All 59 Scottish seats to the House of Commons
- Turnout: 66.4%, ▼4.7%
|  | First party | Second party |
| Leader | Nicola Sturgeon | Theresa May |
| Party | SNP | Conservative |
| Leader since | 14 November 2014 | 11 July 2016 |
| Leader's seat | Did not stand | Maidenhead |
| Last election | 56 seats, 50.0% | 1 seat, 14.9% |
| Seats before | 54 | 1 |
| Seats won | 35 | 13 |
| Seat change | −21 | +12 |
| Popular vote | 977,569 | 757,949 |
| Percentage | 36.9% | 28.6% |
| Swing | −13.1 pp | +13.7 pp |
|  | Third party | Fourth party |
| Leader | Jeremy Corbyn | Tim Farron |
| Party | Labour | Liberal Democrats |
| Leader since | 12 September 2015 | 16 July 2015 |
| Leader's seat | Islington North | Westmorland and Lonsdale |
| Last election | 1 seat, 24.3% | 1 seat, 7.5% |
| Seats before | 1 | 1 |
| Seats won | 7 | 4 |
| Seat change | +6 | +3 |
| Popular vote | 717,007 | 179,061 |
| Percentage | 27.1% | 6.8% |
| Swing | +2.8 pp | −0.8 pp |
- Coloured according to the winning party's vote share in each constituency

= 2017 United Kingdom general election in Scotland =

A general election was held in the United Kingdom on Thursday 8 June 2017; all 59 seats in Scotland were contested under the first-past-the-post electoral system.

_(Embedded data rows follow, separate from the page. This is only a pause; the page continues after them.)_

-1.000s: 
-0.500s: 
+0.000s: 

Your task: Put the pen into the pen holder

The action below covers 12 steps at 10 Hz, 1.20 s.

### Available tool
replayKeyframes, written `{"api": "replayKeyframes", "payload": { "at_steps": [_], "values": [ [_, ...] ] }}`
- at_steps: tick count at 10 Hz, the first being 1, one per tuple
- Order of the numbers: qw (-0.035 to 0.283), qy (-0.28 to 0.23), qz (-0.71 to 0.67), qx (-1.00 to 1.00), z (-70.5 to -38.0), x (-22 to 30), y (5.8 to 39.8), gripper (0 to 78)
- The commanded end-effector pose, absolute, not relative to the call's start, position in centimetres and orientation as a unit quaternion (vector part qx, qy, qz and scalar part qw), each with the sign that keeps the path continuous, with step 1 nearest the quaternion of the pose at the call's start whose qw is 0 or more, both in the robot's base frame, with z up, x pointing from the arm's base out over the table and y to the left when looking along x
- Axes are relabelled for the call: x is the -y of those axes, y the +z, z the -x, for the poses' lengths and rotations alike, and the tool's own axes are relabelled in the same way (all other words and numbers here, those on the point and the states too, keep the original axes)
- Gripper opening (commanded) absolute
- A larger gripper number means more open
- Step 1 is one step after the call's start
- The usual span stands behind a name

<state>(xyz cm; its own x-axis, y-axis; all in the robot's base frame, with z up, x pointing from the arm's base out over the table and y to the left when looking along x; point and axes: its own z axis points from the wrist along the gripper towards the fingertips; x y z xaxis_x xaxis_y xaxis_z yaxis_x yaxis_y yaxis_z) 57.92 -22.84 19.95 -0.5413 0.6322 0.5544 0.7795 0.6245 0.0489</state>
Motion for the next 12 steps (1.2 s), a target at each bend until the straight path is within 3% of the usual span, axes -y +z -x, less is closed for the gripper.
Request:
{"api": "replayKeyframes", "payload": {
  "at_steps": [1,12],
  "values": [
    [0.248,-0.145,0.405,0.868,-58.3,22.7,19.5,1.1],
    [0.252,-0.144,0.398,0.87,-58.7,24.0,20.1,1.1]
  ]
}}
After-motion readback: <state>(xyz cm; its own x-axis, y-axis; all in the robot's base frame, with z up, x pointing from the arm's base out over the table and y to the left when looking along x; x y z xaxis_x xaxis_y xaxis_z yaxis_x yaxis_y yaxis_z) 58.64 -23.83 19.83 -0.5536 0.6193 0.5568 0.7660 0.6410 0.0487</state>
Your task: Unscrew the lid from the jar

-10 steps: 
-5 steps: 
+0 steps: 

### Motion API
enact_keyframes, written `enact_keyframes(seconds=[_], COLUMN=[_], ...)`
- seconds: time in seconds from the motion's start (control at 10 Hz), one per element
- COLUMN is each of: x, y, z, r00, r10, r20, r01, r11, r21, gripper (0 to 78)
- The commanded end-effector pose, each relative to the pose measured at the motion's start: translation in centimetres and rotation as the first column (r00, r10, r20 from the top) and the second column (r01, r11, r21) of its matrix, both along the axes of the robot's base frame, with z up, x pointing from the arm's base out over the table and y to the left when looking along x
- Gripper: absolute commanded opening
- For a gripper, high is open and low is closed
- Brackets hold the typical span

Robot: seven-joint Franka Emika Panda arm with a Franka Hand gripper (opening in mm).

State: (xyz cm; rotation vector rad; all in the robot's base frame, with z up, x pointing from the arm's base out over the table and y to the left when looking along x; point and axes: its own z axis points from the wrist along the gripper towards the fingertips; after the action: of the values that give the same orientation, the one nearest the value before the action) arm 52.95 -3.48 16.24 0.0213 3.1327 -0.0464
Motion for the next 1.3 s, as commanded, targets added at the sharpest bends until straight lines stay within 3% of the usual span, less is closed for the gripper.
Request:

The general election in Scotland was fought in the aftermath of the 2016 Scottish Parliament election, in which the Scottish National Party (SNP) won a third term in government but lost its overall majority in the Scottish Parliament. At that election, the Scottish Conservatives increased their number of MSPs, overtaking Labour as the largest opposition party. The 2016 EU referendum was held a month later on Thursday 23 June, and the final result was for the United Kingdom to leave the EU; despite Scotland voting 62.0% for 'Remain'. Negotiations were due to begin shortly since invocation of Article 50 of the Treaty on European Union in March 2017, which was expected to dominate the snap general election campaign.

In line with the Fixed-term Parliaments Act 2011, an election had not been due until 7 May 2020, but a call for a snap election by Prime Minister Theresa May received the necessary two-thirds majority in a 522–13 vote in the House of Commons on 19 April 2017. The Conservative Party, which has governed nationally since 2010, was defending a majority of 17 against the Labour Party, the official opposition. The third-largest party was the SNP, which had won 56 of the 59 Scottish seats at the 2015 general election.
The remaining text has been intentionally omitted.